Le potentiel narratif de la neige est-il limité par des défis particuliers au dessin, question d’en bien faire transparaître les textures, ambiances et couleurs, au-delà de l’incontournable blanc? « En fait, je dirais que c’est plus facile, indique Mikaël. La neige vient tout recouvrir et ne laisse dépasser que quelques éléments de la végétation, donc, je n’ai pas à tout dessiner! » Un constat que partage également François Lapierre : « C’est plus simple pour moi de faire une forêt enneigée qu’estivale. Les branches sont dénudées de feuilles, le sol masqué sous une masse de neige… Je peux en tracer les démarcations où ça me convient, où ce sera le plus intéressant graphiquement. » « En fait, le contraste des éléments avec le blanc de la neige aide à donner de la profondeur à l’image, observe Patrick Boutin-Gagné. Les traces des personnages, les montagnes en arrière-plan, la neige recouvrant presque toujours les pieds des personnages qu’on a pas besoin de dessiner trop souvent… Pour ma part, le défi est plutôt de dessiner les histoires qui ne se passent pas l’hiver! »

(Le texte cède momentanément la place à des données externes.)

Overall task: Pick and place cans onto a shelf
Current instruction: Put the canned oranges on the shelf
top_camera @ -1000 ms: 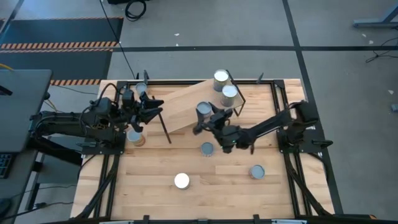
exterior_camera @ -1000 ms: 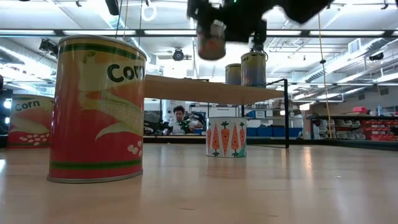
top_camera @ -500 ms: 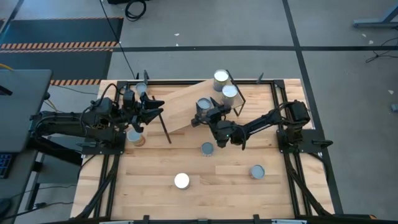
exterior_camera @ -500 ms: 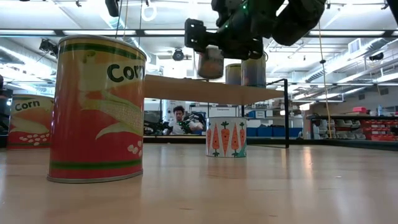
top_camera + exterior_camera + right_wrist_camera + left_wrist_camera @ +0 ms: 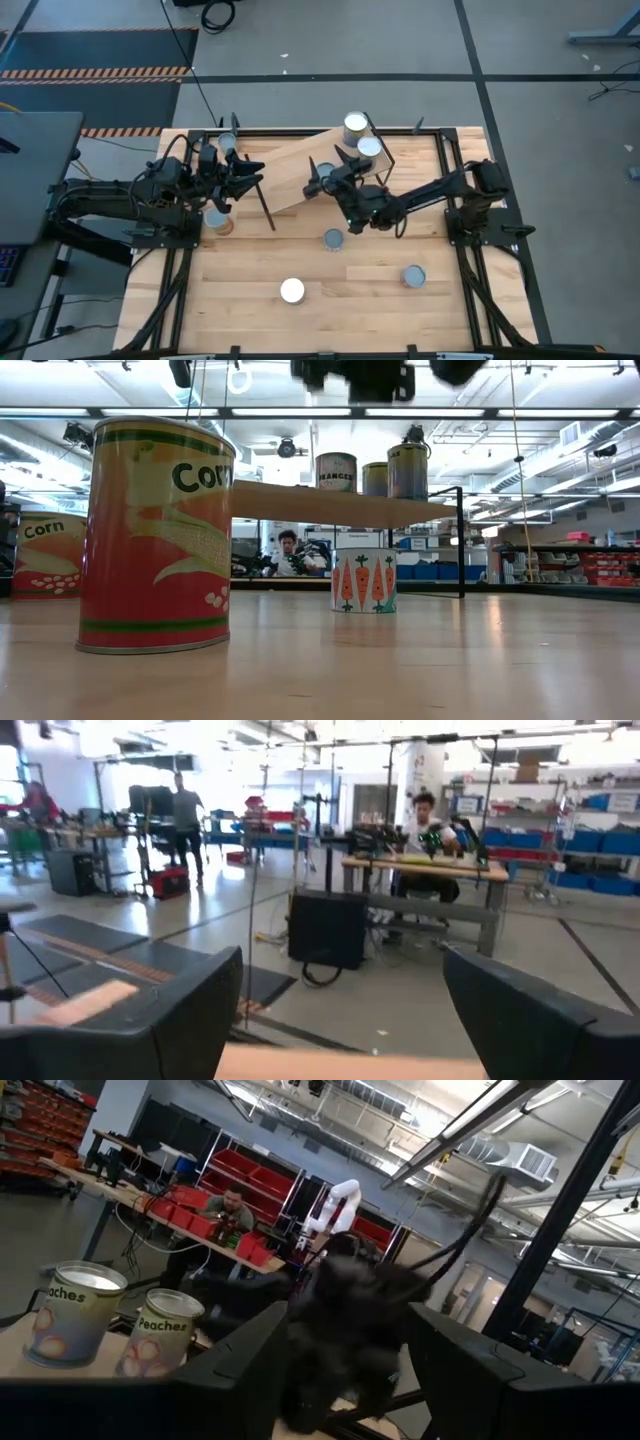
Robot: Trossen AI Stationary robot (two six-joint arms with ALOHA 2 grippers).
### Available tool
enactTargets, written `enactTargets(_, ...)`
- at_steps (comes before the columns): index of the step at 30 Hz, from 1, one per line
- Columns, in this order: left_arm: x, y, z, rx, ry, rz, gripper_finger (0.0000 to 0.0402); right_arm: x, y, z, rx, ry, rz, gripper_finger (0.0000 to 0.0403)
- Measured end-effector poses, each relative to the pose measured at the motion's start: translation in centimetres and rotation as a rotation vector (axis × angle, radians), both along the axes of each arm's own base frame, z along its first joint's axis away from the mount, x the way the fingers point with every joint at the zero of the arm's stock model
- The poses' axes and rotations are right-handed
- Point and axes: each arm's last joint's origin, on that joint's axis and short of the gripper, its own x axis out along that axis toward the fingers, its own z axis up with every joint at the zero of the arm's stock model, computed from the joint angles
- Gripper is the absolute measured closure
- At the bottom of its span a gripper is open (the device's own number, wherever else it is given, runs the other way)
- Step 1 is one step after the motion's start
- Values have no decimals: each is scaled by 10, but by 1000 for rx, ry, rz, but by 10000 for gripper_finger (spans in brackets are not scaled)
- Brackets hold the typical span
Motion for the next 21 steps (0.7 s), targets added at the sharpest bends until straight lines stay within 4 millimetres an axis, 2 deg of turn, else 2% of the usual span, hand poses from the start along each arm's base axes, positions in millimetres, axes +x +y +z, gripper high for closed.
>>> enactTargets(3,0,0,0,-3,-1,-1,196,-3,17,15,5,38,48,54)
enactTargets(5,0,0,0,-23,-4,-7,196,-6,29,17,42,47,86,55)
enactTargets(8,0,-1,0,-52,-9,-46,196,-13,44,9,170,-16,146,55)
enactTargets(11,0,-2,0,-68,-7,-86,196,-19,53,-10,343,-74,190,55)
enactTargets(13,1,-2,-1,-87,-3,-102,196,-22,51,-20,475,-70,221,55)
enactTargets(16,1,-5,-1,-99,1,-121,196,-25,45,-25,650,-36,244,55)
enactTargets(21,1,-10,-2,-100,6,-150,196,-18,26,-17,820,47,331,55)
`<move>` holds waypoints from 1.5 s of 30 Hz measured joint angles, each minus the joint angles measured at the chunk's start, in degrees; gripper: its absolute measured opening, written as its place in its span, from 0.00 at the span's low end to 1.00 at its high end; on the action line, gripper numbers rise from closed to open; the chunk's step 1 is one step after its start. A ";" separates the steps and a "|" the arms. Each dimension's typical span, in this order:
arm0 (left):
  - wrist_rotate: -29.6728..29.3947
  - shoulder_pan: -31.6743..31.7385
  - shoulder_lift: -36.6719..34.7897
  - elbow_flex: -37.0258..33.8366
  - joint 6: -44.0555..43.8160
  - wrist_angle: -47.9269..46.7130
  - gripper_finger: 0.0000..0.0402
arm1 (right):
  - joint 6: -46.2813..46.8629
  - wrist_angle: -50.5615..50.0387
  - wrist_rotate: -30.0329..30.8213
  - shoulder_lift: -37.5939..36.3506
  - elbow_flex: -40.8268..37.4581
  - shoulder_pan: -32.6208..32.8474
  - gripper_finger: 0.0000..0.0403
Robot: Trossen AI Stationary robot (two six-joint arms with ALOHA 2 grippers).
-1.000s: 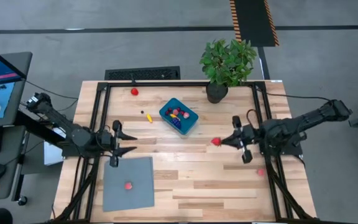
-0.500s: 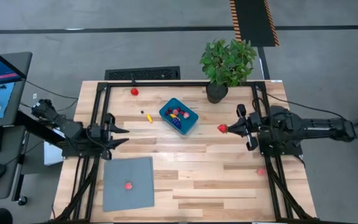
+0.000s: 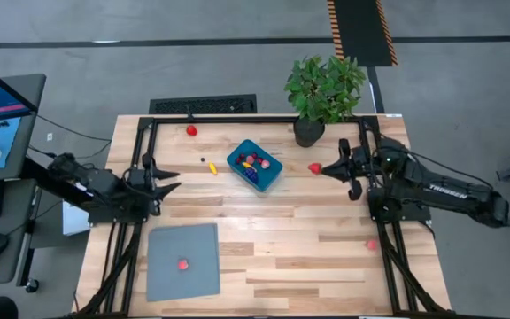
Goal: Pick and placing Produce into tupperware
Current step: Put the bottom strawberry into the container
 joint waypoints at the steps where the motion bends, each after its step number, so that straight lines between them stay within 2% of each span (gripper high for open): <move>1: -1.33 0.44 0.22 0.01 1.18 1.27 0.32 | -0.01 0.47 -0.36 0.49 -0.37 -0.44 0.03; 4: -2.71 2.56 0.54 -0.11 3.10 1.80 0.32 | -0.27 4.49 -0.77 1.98 -2.46 -2.16 0.04; 6: 0.93 4.38 0.52 -1.36 5.58 4.69 0.32 | -0.35 8.33 -2.10 3.47 -3.95 -3.27 0.03; 11: 9.57 9.89 0.55 -9.83 11.76 22.42 0.32 | -0.44 12.92 -3.48 7.23 -5.12 -4.45 0.03; 13: 10.97 12.36 0.33 -12.13 12.53 24.80 0.32 | -0.47 14.74 -3.68 8.69 -5.21 -4.38 0.03; 17: 13.58 17.72 0.91 -12.15 10.55 22.05 0.32 | -2.22 16.40 -3.23 11.55 -5.24 -4.13 0.03; 22: 23.91 23.08 0.85 -12.17 8.68 16.62 0.32 | -7.69 17.38 -1.55 15.47 -5.25 -2.83 0.03; 25: 25.96 25.53 1.91 -12.15 8.68 14.50 0.32 | -15.45 16.76 0.20 17.90 -5.26 -1.01 0.03; 29: 24.93 26.82 4.33 -12.15 10.55 14.46 0.32 | -28.00 14.42 7.10 20.98 -5.26 2.23 0.03; 34: 19.79 27.24 5.39 -12.15 9.98 14.82 0.32 | -36.03 14.55 21.17 24.07 -5.26 7.96 0.04; 36: 19.90 27.24 5.39 -12.15 9.45 14.82 0.32 | -38.63 14.84 28.99 24.78 -5.26 10.93 0.03; 42: 21.00 27.19 5.42 -12.15 9.28 14.85 0.32 | -47.49 17.19 59.63 27.75 -5.26 20.69 0.04; 45: 20.99 27.19 5.40 -12.15 8.62 14.83 0.32 | -50.13 19.60 69.15 29.65 -4.95 24.66 0.04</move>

Tout ça, pour Mikaël au profit des sensations, des souvenirs… « Dans mes récits jeunesse comme La Neige, je cherche surtout à recréer les sensations que nous avions étant petits avec cet élément naturel. Faire des batailles de balles de neige. Construire des bonshommes de neige. Jouer des heures dehors pour ensuite rentrer les pieds gelés, à temps pour Passe-partout… Bref : recréer le côté doux et cotonneux de la neige. Au niveau des couleurs, ça veut dire utiliser la capacité qu’elle a à absorber les couleurs du ciel, à se teinter de rose, de mauve… » Pour développer les volumes, donner du relief, la solution passe bien souvent par la couleur : « Les rebords aux teints plus froids, l’ombre bleutée des arbres venant zigzaguer sur le sol, indique François Lapierre… Et quand l’ambiance est enneigée, la profondeur des champs disparaît pour créer une masse verticale où la neige à 100 mètres est pratiquement au même niveau que celle se trouvant à quelques pas… Les profondeurs s’aplanissent, le mystique apparaît. »

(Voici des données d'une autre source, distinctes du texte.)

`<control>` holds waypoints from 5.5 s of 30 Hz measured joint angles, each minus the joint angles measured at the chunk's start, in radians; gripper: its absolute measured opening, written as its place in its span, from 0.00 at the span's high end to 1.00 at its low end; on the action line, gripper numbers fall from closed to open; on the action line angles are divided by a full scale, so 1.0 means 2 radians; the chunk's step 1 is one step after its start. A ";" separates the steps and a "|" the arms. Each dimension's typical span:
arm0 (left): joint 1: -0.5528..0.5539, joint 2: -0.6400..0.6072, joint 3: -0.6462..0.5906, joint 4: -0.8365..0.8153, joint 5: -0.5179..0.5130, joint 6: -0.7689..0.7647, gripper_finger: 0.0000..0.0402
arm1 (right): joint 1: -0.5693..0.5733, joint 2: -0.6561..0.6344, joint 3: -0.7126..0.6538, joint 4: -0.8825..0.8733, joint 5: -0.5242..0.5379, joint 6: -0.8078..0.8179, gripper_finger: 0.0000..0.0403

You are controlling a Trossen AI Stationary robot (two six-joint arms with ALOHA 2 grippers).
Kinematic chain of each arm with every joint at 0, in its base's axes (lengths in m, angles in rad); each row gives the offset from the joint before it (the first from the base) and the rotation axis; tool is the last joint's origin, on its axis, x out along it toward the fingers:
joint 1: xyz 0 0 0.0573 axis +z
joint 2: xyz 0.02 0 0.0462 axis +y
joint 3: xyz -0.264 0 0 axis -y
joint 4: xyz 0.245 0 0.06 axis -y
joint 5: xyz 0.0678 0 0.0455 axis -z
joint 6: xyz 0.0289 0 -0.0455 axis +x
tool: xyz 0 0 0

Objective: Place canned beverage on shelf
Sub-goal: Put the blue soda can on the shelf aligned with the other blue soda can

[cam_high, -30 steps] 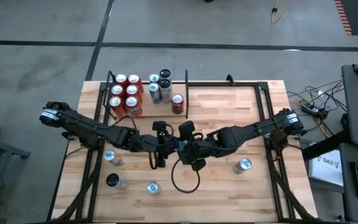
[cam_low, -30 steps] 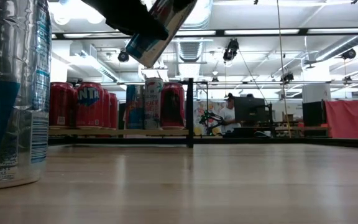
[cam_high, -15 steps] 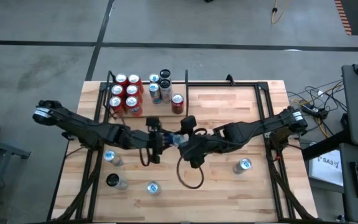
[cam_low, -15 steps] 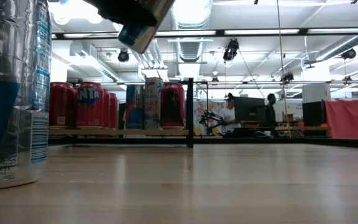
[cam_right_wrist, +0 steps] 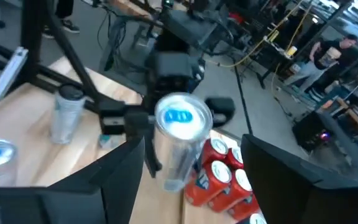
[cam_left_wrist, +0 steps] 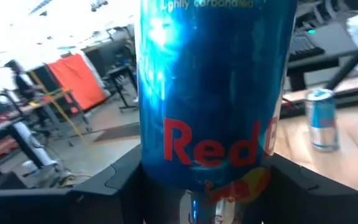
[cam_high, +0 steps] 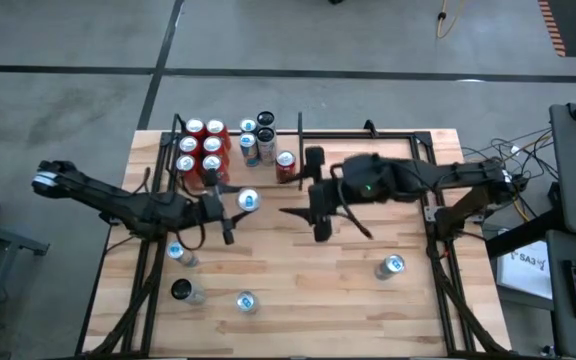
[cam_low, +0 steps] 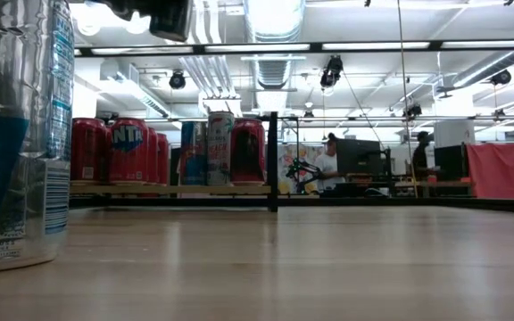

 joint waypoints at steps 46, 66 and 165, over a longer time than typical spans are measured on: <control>0.008 0.031 -0.014 0.203 -0.098 0.052 0.49 | -0.081 0.134 -0.067 0.404 -0.079 0.070 0.31; 0.008 0.048 -0.014 0.219 -0.102 0.047 0.48 | -0.082 0.134 -0.067 0.402 -0.079 0.074 0.43; 0.006 -0.247 -0.022 -0.163 -0.120 0.047 0.33 | -0.090 0.320 -0.115 0.546 0.157 0.208 0.45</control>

Qu’en est-il des éléments de décors? Question de bien y fixer la neige, Mikaël travaille à partir de photos, pour ensuite codifier la neige afin qu’elle épouse le style graphique choisi. « Ce qui est difficile à rendre, c’est la manière dont la neige se dépose sur une barrière, le long d’un mur, son interaction avec les arbres, les maisons, les traces laissées par le passage d’un homme ou d’un cheval, etc. » Tout ça permet également d’enrichir l’œuvre, d’un point de vue graphique, rappelle François Lapierre. « Le rouge du sang sur la neige, oui, mais aussi la possibilité de donner du mouvement lors des tempêtes, ou quand les pas font soit des traces, soit lever la neige sur le sol… L’emphase peut alors être mise sur quelques détails. »

Et, au final, ces considérations doivent servir le récit. Question de s’assurer que les conditions météorologiques en reflètent l’enjeu, en projettent l’ambiance… Tout ça pour le bénéfice du lecteur. Pour le faire embarquer et le transporter. Pour lui permettre, à lui aussi, de plonger à pieds joints dans la neige, que ce soit pour renouer avec les plaisirs de l’enfance, ou pour affronter tout ce qu’elle porte de dangers.